I mentioned the quadriplegic who came on totally bandaged. Gable did not remember him. "You know, thank God, I have very little memory of the show," she confessed. "It was an outrageous experience and it was one reason why I left the business shortly afterwards. I actually went to India and spent a year there searching for the meaning of life." (She's done better since; she has made several appearances on Friends as Estelle Leonard, Joey's tough agent. At the moment, Gable is at the George Street Playhouse in New Brunswick where she's portraying Dr. Gorgeous in The Sisters Rosensweig and is tearing down the house.)

I asked Gable if she knew that Moose Murders stunk by the time she got to page four. "I knew it was very weird," she conceded. "I didn't want to take the job, but my agent at the time said to take the money and run.
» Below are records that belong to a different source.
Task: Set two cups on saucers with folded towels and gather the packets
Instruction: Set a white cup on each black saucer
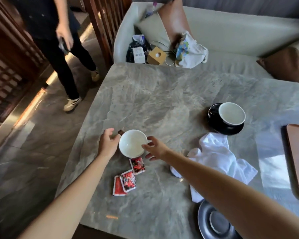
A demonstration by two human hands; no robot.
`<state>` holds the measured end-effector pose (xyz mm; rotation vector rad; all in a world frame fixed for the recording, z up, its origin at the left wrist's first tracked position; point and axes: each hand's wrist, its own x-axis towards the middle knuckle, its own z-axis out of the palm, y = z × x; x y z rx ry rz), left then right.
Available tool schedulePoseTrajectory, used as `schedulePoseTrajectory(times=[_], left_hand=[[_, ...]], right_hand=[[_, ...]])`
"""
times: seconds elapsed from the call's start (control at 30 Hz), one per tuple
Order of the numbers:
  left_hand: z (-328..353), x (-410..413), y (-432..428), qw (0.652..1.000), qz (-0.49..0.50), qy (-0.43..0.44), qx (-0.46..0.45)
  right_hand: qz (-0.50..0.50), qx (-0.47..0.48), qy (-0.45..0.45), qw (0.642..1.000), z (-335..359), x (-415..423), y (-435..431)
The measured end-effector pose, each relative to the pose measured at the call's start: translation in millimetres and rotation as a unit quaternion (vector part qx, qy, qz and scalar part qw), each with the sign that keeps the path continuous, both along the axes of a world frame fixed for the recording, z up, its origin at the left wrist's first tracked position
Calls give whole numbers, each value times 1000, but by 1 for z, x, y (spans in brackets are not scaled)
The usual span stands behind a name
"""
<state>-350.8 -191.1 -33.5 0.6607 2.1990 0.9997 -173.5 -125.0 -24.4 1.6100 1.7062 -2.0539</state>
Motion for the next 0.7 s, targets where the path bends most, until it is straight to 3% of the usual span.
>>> schedulePoseTrajectory(times=[0.2, 0.53, 0.7], left_hand=[[-15, -16, 7, 995, -86, -47, -25], [-7, -14, 10, 991, -104, -83, -19], [25, 2, 7, 962, -241, -131, -13]], right_hand=[[-37, 27, -1, 999, -8, -15, -4], [-55, 42, -3, 998, -1, -3, -5], [-20, 27, 5, 999, 21, 35, -2]])
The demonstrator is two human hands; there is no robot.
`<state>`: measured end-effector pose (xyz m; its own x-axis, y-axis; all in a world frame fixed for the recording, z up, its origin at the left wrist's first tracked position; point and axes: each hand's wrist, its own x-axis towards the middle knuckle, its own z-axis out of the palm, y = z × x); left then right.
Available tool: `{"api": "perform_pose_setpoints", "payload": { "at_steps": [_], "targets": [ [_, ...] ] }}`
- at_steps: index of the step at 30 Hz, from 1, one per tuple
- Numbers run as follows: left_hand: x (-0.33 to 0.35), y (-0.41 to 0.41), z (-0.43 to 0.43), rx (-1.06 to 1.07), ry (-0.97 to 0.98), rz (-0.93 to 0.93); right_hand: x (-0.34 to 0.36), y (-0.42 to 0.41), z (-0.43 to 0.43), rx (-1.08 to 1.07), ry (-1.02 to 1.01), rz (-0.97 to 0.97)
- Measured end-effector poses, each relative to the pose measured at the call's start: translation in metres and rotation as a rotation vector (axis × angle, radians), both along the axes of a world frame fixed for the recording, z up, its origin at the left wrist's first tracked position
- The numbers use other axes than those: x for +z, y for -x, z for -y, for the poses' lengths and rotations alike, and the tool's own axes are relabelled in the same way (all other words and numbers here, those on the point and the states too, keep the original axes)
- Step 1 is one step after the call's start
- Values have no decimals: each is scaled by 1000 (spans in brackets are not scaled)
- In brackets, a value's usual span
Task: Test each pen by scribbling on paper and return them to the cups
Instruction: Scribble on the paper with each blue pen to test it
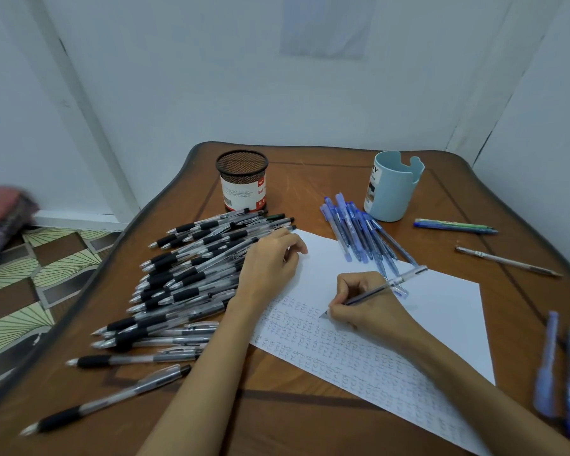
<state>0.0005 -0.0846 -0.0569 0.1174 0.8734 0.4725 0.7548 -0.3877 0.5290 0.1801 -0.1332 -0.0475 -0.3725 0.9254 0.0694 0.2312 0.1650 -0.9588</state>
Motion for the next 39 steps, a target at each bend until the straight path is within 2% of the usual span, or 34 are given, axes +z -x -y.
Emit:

They offered me so much--a real Broadway salary! Those were the days when I made decisions on a more superficial basis. Money?!" she growled, not unlike the way Lonny Price growled the word in "Franklin Shepard, Inc." "Awright! Okay! I took the job. As I was going through the [rehearsal] process, I did wind up thinking, 'What is this? What can this be?' I even wrote an article on Moose Murders for Esquire magazine." Gable promised to send me a copy but she hasn't yet; if she does, I'll let you know what it says.

Moose Murders may not have had as many lives as a cat, but there have been other productions. Whippany (NJ) Park High School did the show in 1990 and proudly advertised it as "'Broadway's ultimate disaster'--Frank Rich, The New York Times." Youngstown State University revived it, too, as did the Canyon Theatre Guild in Newhall, CA; the Kent Trumbull Theatre at Kent State University; the Ardmore (OK) Little Theatre; and my personal favorite, the Blue Slipper Dinner Theatre in Livingston, Montana.

And every year, in his suburban New Jersey home, Simon Saltzman--drama critic of a newspaper called US-1 that serves people who live near that highway--invites a bunch of friends to his house to read the script of Moose Murders to a number of head-shaking attendees.

And that’s “Moose Murders.” Thank you, Peter Filichia, for that piece of Broadway history. And thank you for the day off.